Friday, July 8, 2011

Paprika Shrimp with Vegetables and Rice

Paprika is wonderful. It's this lovely little spice that had gone unused and unloved in my spice cabinet for far too long. And it smells amazing, especially heated with olive oil and garlic. Yum!

This is one of my favorite things to make for dinner during the week. It's fast, easy, healthy and utterly delicious. I'm fond of making it with jasmine rice but last night I tried brown jasmine rice. Usually I'm the first to wrinkle up my nose at the mere idea of substituting brown rice for white rice but it was quite good - less chewy than regular brown rice but definitely healthier then white.
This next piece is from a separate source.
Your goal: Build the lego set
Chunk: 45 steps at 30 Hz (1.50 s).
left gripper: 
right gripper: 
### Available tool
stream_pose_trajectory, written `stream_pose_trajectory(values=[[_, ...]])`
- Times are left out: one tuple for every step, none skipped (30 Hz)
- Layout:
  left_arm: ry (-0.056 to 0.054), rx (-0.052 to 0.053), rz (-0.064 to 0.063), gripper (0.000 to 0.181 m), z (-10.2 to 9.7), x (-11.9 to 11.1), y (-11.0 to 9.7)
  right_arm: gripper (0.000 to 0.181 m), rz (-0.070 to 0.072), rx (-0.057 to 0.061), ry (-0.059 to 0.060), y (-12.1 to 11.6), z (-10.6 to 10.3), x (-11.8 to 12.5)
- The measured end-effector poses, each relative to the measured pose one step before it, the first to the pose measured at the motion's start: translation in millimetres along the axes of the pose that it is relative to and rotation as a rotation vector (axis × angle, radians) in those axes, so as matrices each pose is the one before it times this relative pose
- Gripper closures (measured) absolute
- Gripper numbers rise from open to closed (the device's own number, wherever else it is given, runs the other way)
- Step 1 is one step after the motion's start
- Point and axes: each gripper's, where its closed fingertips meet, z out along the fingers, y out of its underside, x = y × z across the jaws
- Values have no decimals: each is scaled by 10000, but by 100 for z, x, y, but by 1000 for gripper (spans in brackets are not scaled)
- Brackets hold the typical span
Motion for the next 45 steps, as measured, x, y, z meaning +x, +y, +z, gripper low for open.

We like our plates heaping but you could easily add a little more vegetables and make this a perfect meal for four.

Ingredients

  • 3 tablespoons extra-virgin olive oil
  • 2 cloves minced garlic
  • 2 teaspoons paprika
  • 1 pound raw shrimp, peeled and deveined
  • 1 head broccoli, chopped into bite sized pieces
  • 1/2 head cauliflower, chopped into bite sized pieces
  • salt to taste

Directions

  • Heat the olive oil in a large pan with a lid
  • Add the garlic and paprika, reduce heat to medium, stir to spread the paprika evenly
  • Add the shrimp and stir making sure to coat each shrimp with oil and paprika
  • Add the broccoli and cauliflower, stir
  • Cover the pan to steam vegetables*
  • When shrimp is completely pink and vegetables are no longer crisp, remove from heat, add to rice and serve.
Recipe loosely adapted from EatingWell

*If you're making rice, which I highly recommend, you can start cooking it at this point. After years of being too intimidated to try rice, I finally found a very simple recipe that seems to work well for both white and brown rices. For every cup of rice (I usually only need one) add a cup and half of water.

Mix and set on the stove, uncovered on low heat. When it starts to boil, add the lid, but only covering half the pot. Mix often. When the water is almost gone, cover it completely for a few minutes. Usually at this point the moisture is gone but the rice is still a little crisp. Turn off the heat and cover the pot allowing it to steam until the rice is fully cooked.